Prompt
Within these entries, how many lines contain the word "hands"? Answer with the number alone.

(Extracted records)

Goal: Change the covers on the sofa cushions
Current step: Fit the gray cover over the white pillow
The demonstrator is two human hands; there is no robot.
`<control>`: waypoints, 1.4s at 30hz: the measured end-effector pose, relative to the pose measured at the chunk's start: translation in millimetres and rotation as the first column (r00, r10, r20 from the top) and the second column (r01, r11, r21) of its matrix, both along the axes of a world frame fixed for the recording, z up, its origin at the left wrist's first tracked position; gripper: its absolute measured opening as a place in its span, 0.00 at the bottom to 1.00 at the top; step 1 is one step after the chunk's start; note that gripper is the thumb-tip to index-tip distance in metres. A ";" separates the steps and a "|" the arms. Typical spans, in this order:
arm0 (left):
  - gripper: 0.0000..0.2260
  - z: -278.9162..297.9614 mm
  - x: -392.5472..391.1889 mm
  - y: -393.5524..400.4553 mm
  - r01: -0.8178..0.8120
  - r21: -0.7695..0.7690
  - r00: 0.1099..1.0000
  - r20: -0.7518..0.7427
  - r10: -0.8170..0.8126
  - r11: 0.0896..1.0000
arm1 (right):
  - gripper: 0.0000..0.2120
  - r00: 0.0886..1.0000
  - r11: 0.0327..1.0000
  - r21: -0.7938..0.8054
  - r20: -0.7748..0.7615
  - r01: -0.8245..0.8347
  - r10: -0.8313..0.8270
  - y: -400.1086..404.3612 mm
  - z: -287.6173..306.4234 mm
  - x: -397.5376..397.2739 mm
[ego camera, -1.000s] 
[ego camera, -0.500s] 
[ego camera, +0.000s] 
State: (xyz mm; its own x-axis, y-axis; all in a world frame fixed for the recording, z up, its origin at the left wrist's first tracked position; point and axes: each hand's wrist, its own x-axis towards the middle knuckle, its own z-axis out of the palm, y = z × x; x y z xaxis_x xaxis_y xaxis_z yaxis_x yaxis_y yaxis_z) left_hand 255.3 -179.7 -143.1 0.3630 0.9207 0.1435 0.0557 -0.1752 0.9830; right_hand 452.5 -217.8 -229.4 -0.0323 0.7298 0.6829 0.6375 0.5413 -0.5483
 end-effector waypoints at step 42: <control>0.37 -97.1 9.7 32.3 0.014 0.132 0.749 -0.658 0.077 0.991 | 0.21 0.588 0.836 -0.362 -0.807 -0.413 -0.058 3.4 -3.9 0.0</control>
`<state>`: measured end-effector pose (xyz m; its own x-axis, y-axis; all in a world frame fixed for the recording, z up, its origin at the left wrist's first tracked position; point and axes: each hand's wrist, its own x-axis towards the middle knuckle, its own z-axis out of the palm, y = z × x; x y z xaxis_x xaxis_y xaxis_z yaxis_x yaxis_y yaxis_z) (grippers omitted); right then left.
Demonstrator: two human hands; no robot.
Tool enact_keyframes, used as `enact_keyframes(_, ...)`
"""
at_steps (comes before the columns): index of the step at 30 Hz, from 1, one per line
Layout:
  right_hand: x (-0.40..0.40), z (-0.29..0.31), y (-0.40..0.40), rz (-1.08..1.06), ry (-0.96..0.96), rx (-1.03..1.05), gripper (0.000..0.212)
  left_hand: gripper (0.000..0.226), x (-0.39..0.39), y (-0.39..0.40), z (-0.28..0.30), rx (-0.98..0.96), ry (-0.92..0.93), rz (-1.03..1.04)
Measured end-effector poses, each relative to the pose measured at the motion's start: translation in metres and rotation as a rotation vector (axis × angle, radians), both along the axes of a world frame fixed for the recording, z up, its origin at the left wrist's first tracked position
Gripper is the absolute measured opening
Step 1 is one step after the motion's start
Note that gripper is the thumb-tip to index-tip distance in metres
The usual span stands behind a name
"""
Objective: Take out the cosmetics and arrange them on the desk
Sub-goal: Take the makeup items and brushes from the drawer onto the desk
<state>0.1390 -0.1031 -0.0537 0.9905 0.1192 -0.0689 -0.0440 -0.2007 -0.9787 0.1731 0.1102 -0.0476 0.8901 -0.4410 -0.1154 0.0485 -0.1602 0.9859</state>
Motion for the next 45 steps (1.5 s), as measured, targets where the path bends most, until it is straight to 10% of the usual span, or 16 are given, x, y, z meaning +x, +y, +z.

Answer to this exercise
2